(TASK STATEMENT): Each line from the one containing "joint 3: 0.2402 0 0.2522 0" to the final line of the listing below must be transcribed exactly; all others are left out.

═════ RAW DATA ═════

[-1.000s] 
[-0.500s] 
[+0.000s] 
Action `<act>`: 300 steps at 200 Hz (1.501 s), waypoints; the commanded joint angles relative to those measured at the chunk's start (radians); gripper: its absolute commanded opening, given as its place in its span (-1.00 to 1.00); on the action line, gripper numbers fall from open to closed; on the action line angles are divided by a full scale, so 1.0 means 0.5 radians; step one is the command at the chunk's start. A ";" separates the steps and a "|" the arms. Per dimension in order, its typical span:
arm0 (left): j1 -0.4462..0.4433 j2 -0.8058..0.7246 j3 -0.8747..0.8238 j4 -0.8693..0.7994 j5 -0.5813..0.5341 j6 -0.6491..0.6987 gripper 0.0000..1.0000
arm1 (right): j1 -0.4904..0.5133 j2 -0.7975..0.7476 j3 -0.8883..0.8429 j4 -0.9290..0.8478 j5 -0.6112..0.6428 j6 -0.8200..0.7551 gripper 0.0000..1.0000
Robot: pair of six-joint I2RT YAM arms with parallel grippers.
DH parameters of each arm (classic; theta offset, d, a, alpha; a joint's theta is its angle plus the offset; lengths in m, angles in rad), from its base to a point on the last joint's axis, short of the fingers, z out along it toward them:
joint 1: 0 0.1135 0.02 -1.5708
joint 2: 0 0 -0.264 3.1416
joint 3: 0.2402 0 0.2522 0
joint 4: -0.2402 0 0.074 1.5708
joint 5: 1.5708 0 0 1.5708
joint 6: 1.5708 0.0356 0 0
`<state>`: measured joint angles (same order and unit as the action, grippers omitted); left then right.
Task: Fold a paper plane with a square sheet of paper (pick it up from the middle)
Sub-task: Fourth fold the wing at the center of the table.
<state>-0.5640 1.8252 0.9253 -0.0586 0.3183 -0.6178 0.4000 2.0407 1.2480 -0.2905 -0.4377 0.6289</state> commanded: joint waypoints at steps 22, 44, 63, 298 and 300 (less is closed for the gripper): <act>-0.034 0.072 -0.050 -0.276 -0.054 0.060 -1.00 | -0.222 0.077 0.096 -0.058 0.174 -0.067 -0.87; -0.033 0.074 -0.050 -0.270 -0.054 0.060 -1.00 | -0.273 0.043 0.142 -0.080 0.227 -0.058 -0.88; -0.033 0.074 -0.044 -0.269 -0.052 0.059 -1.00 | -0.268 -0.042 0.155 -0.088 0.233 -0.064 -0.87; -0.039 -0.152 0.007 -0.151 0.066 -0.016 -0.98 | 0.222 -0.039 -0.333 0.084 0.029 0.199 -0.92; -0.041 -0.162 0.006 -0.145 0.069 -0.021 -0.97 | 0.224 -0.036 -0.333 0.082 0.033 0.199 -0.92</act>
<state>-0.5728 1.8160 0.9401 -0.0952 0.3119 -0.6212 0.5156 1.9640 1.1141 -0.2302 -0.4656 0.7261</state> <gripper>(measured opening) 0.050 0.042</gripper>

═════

(RESPONSE):
joint 3: 0.2402 0 0.2522 0
joint 4: -0.2402 0 0.074 1.5708
joint 5: 1.5708 0 0 1.5708
joint 6: 1.5708 0.0356 0 0
`<state>`: measured joint angles (same order and unit as the action, grippers omitted); left then right.
Task: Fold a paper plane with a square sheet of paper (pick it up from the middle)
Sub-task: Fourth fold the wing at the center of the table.
<state>-0.5640 1.8252 0.9253 -0.0586 0.3183 -0.6178 0.4000 2.0407 1.2480 -0.2905 -0.4377 0.6289</state> commanded: joint waypoints at steps 22, 44, 63, 298 and 300 (less is closed for the gripper): <act>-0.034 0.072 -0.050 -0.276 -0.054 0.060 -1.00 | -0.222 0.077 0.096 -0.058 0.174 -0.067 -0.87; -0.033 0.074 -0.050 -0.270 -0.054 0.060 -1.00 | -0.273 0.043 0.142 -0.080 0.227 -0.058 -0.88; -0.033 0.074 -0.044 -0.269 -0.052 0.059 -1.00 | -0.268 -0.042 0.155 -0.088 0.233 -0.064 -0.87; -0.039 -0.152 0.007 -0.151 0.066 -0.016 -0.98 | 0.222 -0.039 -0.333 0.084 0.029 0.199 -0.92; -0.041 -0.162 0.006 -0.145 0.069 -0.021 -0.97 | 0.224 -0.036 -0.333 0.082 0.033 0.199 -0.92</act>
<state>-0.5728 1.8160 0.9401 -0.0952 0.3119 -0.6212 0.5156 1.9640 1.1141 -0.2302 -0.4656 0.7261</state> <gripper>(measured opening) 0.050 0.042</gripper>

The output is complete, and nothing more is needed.